Le 18 janvier 1925, naissait Gilles Deleuze, un philosophe phare de la pensée française. Or, il se donna la mort en se défenestrant en 1995. Victime d’une maladie pulmonaire incurable, il se suicidait ainsi avec de terribles moyens du bord. Sachant que le philosophe cultive la lucidité, la conscience et la liberté, mesure-t-on par cet exemple le scandale que cet homme fût contraint à cette extrémité ? Quelle impuissance et quel abandon sont ceux de l’être humain s’il désire en finir !

On a pu noter que la pandémie actuelle avait remis la mort présente en tête de chacun, comme si elle avait dû en être absente ! Le présent rappelle donc de vieilles questions, comme le droit à l’euthanasie, un des derniers droits refusés aux français. Dans le pays des droits de l’homme on n’a toujours pas droit à une fin digne et sans douleur. Je le redis : la loi Leonetti, régulièrement revue pour calmer inquiétudes et aspirations de la grande majorité des gens, ne permet en effet qu’une mise en sédation profonde et prolongée.

Cette pratique relève de la politique de l’autruche. Car elle cache qu’elle fait tout simplement mourir de faim et de soif. De plus, c’est le corps médical qui décide l’acte et le moment, et non l’intéressé ! Je rappelle qu’il existe une possibilité : désigner par avance une « personne de confiance » et signer des « directives anticipées ». Mais le médecin peut s’y conformer… ou pas ! Soyons clairs, on n’a toujours pas le droit légal de décider et de régler sa propre mort. Ce tabou est un des plus violents de notre culture, les charges d’associations ultras-chrétiennes contre l’ADMD le confirment.

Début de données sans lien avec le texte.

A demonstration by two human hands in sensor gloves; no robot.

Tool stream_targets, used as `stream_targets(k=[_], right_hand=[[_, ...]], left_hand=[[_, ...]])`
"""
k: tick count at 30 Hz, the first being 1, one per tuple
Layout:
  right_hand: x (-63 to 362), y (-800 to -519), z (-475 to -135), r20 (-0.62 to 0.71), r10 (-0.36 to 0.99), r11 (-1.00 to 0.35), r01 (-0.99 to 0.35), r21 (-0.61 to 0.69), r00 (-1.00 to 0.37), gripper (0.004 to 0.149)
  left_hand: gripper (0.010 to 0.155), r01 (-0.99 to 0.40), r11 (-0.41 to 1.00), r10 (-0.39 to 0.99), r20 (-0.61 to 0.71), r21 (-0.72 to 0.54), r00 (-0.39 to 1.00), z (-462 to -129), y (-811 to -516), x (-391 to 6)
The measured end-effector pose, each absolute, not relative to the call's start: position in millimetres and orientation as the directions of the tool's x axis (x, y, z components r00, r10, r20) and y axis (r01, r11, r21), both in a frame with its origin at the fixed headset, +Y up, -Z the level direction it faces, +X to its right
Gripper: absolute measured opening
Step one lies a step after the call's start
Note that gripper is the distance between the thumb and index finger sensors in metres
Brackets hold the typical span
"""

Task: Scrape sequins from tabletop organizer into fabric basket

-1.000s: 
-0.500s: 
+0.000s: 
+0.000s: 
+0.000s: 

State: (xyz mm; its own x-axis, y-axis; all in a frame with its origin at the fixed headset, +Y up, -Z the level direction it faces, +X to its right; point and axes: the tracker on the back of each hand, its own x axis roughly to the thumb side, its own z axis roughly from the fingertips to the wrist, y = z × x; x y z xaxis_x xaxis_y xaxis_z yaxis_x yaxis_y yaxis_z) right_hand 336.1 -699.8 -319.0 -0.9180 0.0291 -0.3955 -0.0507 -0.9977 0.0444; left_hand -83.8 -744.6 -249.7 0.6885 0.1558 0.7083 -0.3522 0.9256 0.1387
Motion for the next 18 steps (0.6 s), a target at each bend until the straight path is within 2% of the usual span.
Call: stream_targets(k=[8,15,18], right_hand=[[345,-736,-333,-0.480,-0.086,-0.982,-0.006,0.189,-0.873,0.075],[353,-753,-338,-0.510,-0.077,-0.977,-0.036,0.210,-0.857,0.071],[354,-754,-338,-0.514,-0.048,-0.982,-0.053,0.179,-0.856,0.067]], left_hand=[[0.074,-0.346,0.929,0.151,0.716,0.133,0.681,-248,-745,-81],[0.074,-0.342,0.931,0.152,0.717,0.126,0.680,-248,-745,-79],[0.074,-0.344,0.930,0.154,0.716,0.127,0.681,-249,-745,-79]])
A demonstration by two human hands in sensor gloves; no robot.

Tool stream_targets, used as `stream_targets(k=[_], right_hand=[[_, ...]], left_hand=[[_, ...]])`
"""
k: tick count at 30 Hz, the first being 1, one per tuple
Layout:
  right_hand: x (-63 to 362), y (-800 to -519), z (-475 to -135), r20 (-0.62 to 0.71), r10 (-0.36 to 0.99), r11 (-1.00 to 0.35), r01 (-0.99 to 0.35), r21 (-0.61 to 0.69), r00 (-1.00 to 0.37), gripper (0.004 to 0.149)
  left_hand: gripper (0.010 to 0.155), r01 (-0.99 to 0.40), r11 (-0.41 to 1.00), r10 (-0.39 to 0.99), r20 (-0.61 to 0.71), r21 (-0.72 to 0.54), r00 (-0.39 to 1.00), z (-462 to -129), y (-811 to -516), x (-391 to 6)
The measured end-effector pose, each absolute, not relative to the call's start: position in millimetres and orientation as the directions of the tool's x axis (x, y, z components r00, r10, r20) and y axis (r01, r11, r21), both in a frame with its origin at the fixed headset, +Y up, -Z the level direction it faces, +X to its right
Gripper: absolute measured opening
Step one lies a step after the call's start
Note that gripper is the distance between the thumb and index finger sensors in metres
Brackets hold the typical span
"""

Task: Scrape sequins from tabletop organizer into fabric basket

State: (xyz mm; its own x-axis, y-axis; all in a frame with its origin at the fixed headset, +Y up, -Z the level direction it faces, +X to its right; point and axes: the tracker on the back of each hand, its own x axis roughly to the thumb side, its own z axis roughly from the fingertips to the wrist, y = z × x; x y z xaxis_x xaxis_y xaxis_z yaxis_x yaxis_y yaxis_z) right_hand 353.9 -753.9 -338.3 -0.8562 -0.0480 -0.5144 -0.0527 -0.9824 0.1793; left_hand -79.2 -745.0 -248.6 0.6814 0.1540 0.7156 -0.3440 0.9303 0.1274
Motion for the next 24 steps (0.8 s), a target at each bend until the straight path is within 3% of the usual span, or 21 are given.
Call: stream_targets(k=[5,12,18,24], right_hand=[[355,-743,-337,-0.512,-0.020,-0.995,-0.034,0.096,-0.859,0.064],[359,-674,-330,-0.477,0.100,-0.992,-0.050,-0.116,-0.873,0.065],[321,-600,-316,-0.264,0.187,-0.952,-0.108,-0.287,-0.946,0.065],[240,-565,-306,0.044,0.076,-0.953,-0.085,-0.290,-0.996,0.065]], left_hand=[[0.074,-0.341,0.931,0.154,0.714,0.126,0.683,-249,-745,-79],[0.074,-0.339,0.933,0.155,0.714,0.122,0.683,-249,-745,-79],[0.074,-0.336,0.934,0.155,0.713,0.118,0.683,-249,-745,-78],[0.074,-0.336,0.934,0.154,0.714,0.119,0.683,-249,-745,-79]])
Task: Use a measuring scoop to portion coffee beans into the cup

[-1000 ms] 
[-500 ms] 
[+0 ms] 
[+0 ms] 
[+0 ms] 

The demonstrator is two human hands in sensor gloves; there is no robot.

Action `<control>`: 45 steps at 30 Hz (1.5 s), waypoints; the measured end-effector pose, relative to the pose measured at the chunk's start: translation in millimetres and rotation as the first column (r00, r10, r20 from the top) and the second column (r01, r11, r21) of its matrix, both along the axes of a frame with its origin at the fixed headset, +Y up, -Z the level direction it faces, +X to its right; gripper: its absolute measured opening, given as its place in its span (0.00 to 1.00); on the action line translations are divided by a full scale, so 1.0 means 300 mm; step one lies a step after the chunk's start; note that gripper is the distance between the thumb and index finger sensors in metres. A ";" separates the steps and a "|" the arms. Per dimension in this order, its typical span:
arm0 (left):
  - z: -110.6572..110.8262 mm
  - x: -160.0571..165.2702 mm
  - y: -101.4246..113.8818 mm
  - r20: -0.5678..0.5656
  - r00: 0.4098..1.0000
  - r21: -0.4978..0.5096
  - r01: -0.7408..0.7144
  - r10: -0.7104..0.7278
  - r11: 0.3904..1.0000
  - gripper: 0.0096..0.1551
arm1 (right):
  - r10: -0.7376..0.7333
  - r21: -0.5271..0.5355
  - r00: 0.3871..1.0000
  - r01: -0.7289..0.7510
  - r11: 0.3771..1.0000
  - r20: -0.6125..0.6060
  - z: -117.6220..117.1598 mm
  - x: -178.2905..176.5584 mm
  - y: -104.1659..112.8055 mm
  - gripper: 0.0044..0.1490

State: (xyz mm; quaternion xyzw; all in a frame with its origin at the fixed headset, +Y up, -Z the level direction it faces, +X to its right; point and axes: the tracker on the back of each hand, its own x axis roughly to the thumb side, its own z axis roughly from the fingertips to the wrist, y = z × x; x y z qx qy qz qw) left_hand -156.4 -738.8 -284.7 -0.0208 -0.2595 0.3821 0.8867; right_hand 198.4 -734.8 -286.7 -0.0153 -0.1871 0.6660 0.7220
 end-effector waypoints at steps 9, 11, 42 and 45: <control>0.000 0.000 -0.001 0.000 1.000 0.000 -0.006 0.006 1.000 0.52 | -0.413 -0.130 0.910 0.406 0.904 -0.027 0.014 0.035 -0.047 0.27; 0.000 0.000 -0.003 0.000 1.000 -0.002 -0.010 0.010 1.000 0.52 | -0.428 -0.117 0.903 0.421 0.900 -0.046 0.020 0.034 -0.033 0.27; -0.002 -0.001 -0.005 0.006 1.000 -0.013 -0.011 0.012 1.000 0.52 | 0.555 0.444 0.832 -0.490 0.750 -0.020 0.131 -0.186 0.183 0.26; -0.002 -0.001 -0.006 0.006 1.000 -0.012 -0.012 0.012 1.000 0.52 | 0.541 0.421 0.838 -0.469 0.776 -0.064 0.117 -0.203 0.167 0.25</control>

Que l’on est loin du banquet antique ou le philosophe boit de son propre chef un bouillon létal quand il juge devoir mettre lui-même fin à ses jours ! Après la mort de son père, Nicolas Bedos dénonçait la loi Leonetti qui exclut bien l’acharnement thérapeutique mais condamne pourtant l’euthanasie dite active. La mort n’est pas une question médicale mais humaine et particulièrement philosophique. «Quant à la prise en charge des patients en fin de vie, nos courageux soignants méritent une formation psychologique afin que ceux qui s’en vont emportent avec eux des souvenirs de douceur, de respect et rien d’autre ».

Un malade atteint d’une maladie dégénérative orpheline, Macron a décliné sa demande de bénéficier d’un sédatif pour mourir en arguant qu’il n’est pas «au-dessus des lois». Il nous appartient donc de demander à changer ces lois. Si le marteau-pilon médico-médiatique au temps du covid, laisse un peu de place à la réflexion et au libre arbitre…
Ce combat pour le droit à sa propre mort rappelle le long combat pour le droit à l’avortement qui aboutit en France quand Simone Weil fit voter l’assemblée. Passant devant une librairie, je me prends à songer à Paul et Laura Lafargue qui se suicidèrent ensemble. Il est des luttes d’opinion qui bousculent le poids de la tradition, comme la revendication de rendre justice et respect aux femmes. Mais quand les femmes pourront-elles être maîtresses jusqu’au bout ? Comment meurent-elles aujourd’hui, dans quelles conditions, sous autorité de qui, avec quel accompagnement de qui ? La réponse est souvent navrante… et tragique.

Je me souviens d’une personne qui m’informa du désarroi d’une connaissance en fin de vie. Celle-ci, n’avait pas même accès à un service de soins palliatifs. Je dus me contenter de l’adresser à l’ADMD* et, en totale impuissance, je me souviens de mon amertume. Pour tâcher de sourire, fuir l’idée de la mort me rappelle que fermer les yeux n’a jamais empêché de marcher dans une crotte de chien.

Mais le sourire se tarit si je me demande à quoi sert de fermer les yeux sur la mort. A l’angoisse de la fin, faut-il laisser s’ajouter la souffrance ? Et faut-il vraiment se cacher que le chemin a une fin pour savoir jouir du trajet ? Oublier le terme, c’est circuler ainsi que les « Voyageurs de l’impériale » sur une diligence dont Aragon conte dans le roman éponyme qu’ils ne voient pas la route, allant dans la vie en aveugles. Hélas, on ne voit guère ce que la cécité peut apporter au bonheur et à la dignité.

Non, vraiment, il n’est pas d’argument juste et humaniste en faveur du refus du droit de chacun à mourir dans la dignité. J’espère sincèrement que ce droit sera très bientôt reconnu. Je l’espère pour moi-même comme pour les autres.

*Association pour le droit à mourir dans la dignité.